### TRY IT:
Write the lines below out exactly, dropping each picture.

### THE INPUT:
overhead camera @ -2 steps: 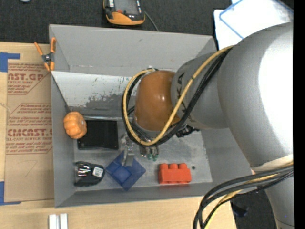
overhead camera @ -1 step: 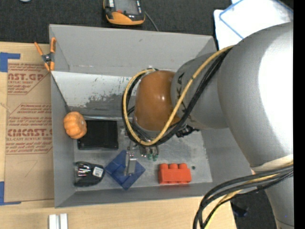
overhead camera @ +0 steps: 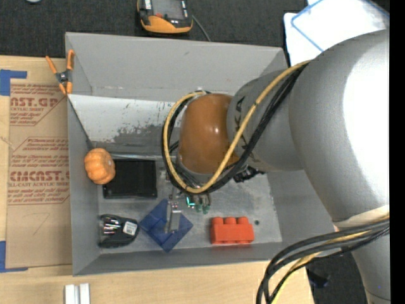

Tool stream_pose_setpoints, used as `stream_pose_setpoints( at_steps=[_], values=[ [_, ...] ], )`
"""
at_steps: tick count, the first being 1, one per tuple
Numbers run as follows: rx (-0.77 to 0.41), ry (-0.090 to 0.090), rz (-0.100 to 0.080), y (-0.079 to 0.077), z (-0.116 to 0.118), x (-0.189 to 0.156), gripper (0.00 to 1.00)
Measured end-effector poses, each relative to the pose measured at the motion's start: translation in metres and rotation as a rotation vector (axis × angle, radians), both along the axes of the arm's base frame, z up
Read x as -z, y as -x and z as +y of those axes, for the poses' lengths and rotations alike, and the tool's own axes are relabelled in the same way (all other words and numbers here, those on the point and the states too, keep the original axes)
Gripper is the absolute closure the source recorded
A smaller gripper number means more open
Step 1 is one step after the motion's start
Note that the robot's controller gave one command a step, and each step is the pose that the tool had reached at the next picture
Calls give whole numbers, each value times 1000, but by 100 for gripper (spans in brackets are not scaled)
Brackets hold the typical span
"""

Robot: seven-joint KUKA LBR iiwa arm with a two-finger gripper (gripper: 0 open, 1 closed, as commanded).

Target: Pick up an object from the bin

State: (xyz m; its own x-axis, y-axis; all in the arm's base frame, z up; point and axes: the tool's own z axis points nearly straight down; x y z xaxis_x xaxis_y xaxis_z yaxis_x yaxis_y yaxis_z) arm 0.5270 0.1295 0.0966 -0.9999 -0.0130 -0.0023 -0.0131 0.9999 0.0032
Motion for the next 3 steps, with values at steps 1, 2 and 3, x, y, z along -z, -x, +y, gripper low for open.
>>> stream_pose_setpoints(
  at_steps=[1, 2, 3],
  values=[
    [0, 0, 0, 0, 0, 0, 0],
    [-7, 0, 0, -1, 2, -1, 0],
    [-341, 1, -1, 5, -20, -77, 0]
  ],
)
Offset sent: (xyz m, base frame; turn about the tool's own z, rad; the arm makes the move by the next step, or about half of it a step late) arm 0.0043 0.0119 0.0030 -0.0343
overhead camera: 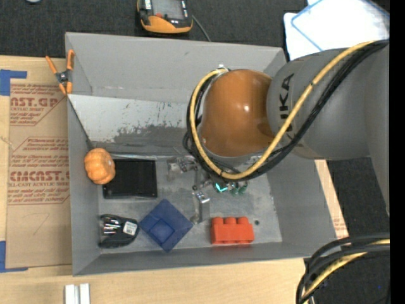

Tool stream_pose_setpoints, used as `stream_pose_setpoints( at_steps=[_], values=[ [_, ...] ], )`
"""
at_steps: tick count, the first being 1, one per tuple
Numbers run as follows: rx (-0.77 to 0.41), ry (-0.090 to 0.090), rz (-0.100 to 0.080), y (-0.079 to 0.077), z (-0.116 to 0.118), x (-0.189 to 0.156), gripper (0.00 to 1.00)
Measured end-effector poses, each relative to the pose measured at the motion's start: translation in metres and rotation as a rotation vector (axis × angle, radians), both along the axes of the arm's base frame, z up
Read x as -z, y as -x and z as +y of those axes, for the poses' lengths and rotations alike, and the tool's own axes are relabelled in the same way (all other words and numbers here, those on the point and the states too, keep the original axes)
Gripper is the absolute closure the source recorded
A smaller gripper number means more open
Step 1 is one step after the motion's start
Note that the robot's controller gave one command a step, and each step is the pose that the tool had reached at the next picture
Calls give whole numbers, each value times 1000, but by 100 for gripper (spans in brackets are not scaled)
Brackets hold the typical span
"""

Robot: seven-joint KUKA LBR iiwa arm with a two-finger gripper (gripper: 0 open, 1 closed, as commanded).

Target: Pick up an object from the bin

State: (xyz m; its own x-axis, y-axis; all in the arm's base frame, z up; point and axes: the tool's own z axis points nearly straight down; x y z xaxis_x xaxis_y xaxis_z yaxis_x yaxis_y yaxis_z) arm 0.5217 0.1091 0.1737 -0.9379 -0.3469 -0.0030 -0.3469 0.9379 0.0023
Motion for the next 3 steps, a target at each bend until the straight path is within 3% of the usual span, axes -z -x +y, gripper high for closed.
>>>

### ANSWER SECTION:
overhead camera @ -2 steps: 
overhead camera @ -1 step: 
overhead camera @ +0 steps: 

Tool stream_pose_setpoints, used as `stream_pose_setpoints( at_steps=[_], values=[ [_, ...] ], )`
"""
at_steps: tick count, the first being 1, one per tuple
Numbers run as follows: rx (-0.77 to 0.41), ry (-0.090 to 0.090), rz (-0.100 to 0.080), y (-0.079 to 0.077), z (-0.116 to 0.118), x (-0.189 to 0.156), gripper (0.00 to 1.00)
Measured end-effector poses, each relative to the pose measured at the motion's start: translation in metres and rotation as a rotation vector (axis × angle, radians), both along the axes of the arm's base frame, z up
Read x as -z, y as -x and z as +y of those axes, for the poses' lengths and rotations alike, and the tool's own axes are relabelled in the same way (all other words and numbers here, those on the point and the states too, keep the original axes)
Gripper is the absolute closure the source recorded
A smaller gripper number means more open
Step 1 is one step after the motion's start
Note that the robot's controller gave one command a step, and each step is the pose that the tool had reached at the next picture
Calls give whole numbers, each value times 1000, but by 100 for gripper (spans in brackets are not scaled)
Brackets hold the typical span
"""

Robot: seven-joint KUKA LBR iiwa arm with a two-finger gripper (gripper: 0 open, 1 closed, as commanded).

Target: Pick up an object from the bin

State: (xyz m; its own x-axis, y-axis; all in the arm's base frame, z up; point and axes: the tool's own z axis points nearly straight down; x y z xaxis_x xaxis_y xaxis_z yaxis_x yaxis_y yaxis_z) arm 0.5270 0.1295 0.0966 -0.9999 -0.0130 -0.0023 -0.0131 0.9999 0.0032
Motion for the next 3 steps, with values at steps 1, 2 and 3, x, y, z along -z, -x, +y, gripper low for open.
>>> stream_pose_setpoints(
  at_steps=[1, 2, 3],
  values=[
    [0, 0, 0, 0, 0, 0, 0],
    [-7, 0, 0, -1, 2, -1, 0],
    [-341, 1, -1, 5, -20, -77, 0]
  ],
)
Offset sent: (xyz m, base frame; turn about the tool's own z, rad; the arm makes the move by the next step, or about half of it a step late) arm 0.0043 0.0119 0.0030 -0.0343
overhead camera: 

Tool stream_pose_setpoints, used as `stream_pose_setpoints( at_steps=[_], values=[ [_, ...] ], )`
"""
at_steps: tick count, the first being 1, one per tuple
Numbers run as follows: rx (-0.77 to 0.41), ry (-0.090 to 0.090), rz (-0.100 to 0.080), y (-0.079 to 0.077), z (-0.116 to 0.118), x (-0.189 to 0.156), gripper (0.00 to 1.00)
Measured end-effector poses, each relative to the pose measured at the motion's start: translation in metres and rotation as a rotation vector (axis × angle, radians), both along the axes of the arm's base frame, z up
Read x as -z, y as -x and z as +y of those axes, for the poses' lengths and rotations alike, and the tool's own axes are relabelled in the same way (all other words and numbers here, those on the point and the states too, keep the original axes)
Gripper is the absolute closure the source recorded
A smaller gripper number means more open
Step 1 is one step after the motion's start
Note that the robot's controller gave one command a step, and each step is the pose that the tool had reached at the next picture
Calls give whole numbers, each value times 1000, but by 100 for gripper (spans in brackets are not scaled)
Brackets hold the typical span
"""

Robot: seven-joint KUKA LBR iiwa arm with a two-finger gripper (gripper: 0 open, 1 closed, as commanded).

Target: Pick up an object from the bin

State: (xyz m; its own x-axis, y-axis; all in the arm's base frame, z up; point and axes: the tool's own z axis points nearly straight down; x y z xaxis_x xaxis_y xaxis_z yaxis_x yaxis_y yaxis_z) arm 0.5217 0.1091 0.1737 -0.9379 -0.3469 -0.0030 -0.3469 0.9379 0.0023
Motion for the next 3 steps, a target at each bend until the straight path is within 3% of the usual span, axes -z -x +y, gripper high for closed.
>>>

Nothing else remains in this exercise.